When I was a teen from a family on welfare, I more often than not had to fashion pads out of wads of school bathroom TP and scotch tape. Even my best designs leaked like hell and I got noticed by bullies a lot. I can imagine welfare kids today will get it twice as bad, now that channers have gotten it associated it with straw feminism.
Hello.
Even if this has been a real thing, what the matter with this guy ? Do they never eat boudin ? Or do they always have bloodless meat ? Why do i have the bad feeling that they are the kind of guys who would eagerly ask their partner to swallow when you-know-what ?
So many questions, so little time.
Have a nice week-end.
The best standard I’ve seen for a responsible approach to de-stigmatizing period bleeding is this: compare to nosebleeding.
@Dodom – thanks for the reminder that donating menstrual supplies is a very good, very important thing! That must have been awful for you. Would be nice if high schools had menstrual products available for free.

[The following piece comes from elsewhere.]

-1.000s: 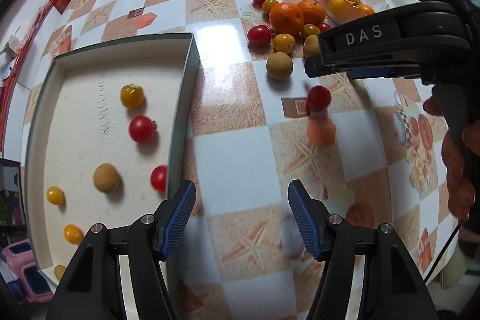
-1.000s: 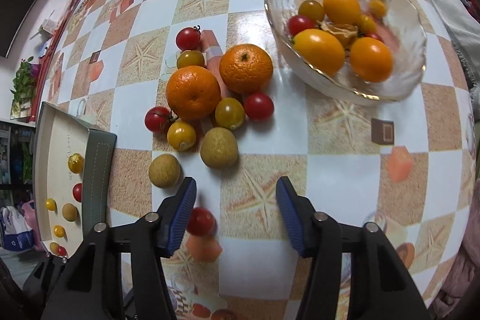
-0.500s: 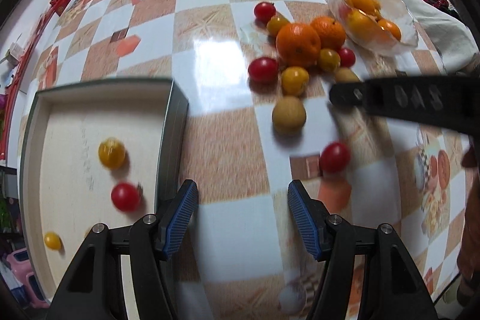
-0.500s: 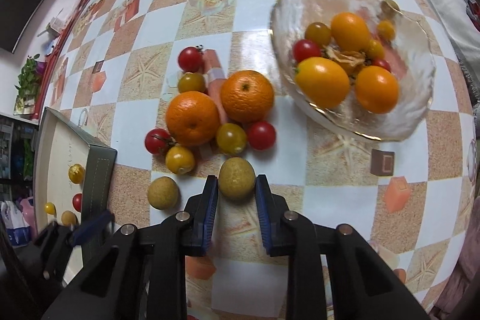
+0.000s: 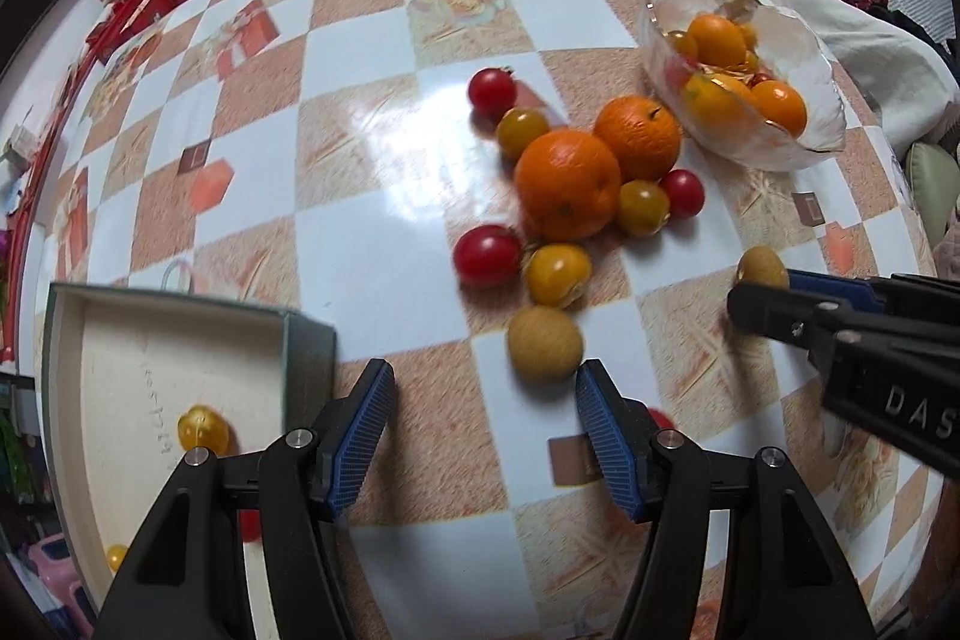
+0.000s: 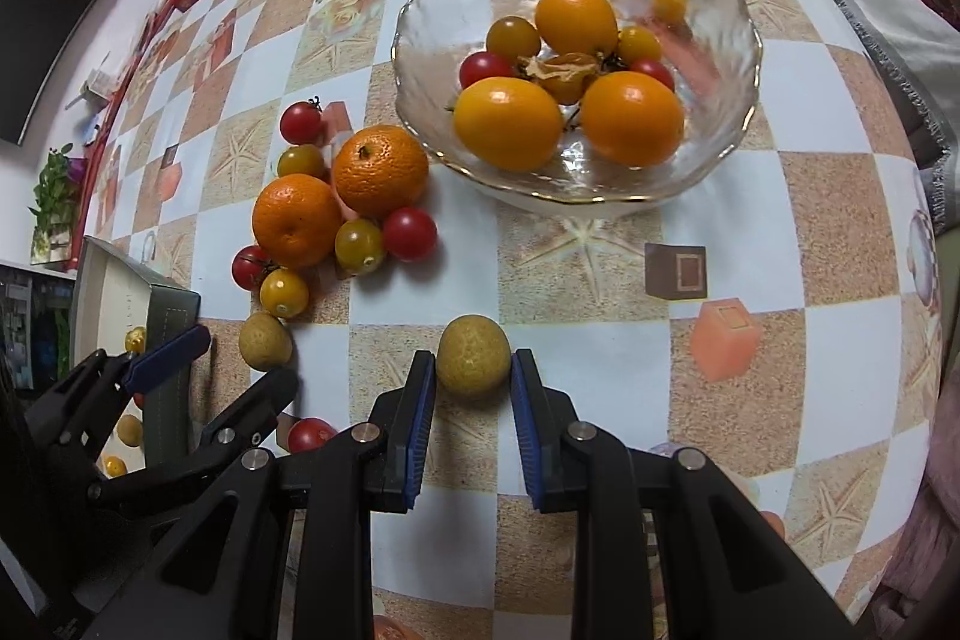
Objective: Organize fruits
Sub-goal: 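Grasp a brown round fruit with the right tool while the left tool grasps another, then carry both brown fruits over the tray with both tools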
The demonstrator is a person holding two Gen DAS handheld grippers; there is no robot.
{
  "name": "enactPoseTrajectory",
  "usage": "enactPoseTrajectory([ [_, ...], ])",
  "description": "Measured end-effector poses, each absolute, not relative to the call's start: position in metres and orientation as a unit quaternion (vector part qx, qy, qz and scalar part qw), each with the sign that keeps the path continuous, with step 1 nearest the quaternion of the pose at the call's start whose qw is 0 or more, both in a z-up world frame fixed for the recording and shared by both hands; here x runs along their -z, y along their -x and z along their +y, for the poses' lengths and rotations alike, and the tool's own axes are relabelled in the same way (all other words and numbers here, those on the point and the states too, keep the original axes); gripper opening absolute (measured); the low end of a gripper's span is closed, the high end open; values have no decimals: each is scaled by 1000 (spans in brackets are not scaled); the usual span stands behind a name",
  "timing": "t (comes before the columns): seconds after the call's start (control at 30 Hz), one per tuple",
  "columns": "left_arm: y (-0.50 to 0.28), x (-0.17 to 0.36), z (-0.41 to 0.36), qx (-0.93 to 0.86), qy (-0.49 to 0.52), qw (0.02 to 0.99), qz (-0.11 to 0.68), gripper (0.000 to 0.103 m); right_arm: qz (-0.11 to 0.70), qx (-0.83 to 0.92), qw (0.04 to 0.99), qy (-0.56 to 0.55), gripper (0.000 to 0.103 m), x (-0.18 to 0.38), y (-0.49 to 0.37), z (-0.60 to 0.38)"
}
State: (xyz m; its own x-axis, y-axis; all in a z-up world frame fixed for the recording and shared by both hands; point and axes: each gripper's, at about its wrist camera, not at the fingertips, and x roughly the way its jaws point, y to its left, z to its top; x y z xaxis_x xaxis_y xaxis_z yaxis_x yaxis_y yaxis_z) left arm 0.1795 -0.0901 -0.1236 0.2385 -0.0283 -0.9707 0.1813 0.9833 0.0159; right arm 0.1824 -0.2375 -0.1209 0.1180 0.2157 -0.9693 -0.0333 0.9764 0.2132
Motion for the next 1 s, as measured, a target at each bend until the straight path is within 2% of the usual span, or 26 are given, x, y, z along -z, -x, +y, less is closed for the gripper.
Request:
enactPoseTrajectory([
  [0.43, -181, 128, -100, 63, -49, 785, 614, 65, 658, -89, 744, -75, 27, 121, -182, -240],
  [0.5, -180, 127, -101, 65, -47, 786, 613, 60, 658, -89, 744, -75, 28, 121, -182, -240],
  [0.57, -176, 124, -104, 68, -48, 788, 610, 40, 658, -89, 744, -76, 28, 121, -182, -240],
  [0.63, -178, 122, -108, 73, -49, 788, 609, 27, 658, -89, 744, -74, 27, 120, -183, -240],
  [1.0, -150, 110, -91, 81, -17, 788, 610, 27, 661, -92, 740, -82, 27, 117, -160, -243],
])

I love their absolute refusal to accept that people with vaginas can’t just pump out all the menstrual blood they want to.
I’d gladly risk my health to enjoy such a healthy summer snack…
I never make popsicles out of menstrual blood. That’s gross. I only make popsicles out of the blood of my male victims. It’s a perfect complement to the martinis I make where I substitute male tears for vermouth.
@LG
Yeah, that is a good one.
This is girl blood, so it has cooties in it.
@ WWTH
I definitely don’t want to know what you use for olives or those little onions!
Have these people ever SEEN blood? That isn’t even the right color.
How long would you have to sit still to get enough, um, ingredient for even one popsicle?
Fuzzbuckets. I was trying to embed a baby goat video.
@Alan
“Every man is born with a pair of olives and a cocktail sausage.” That’s how my parents taught me about my anatomy.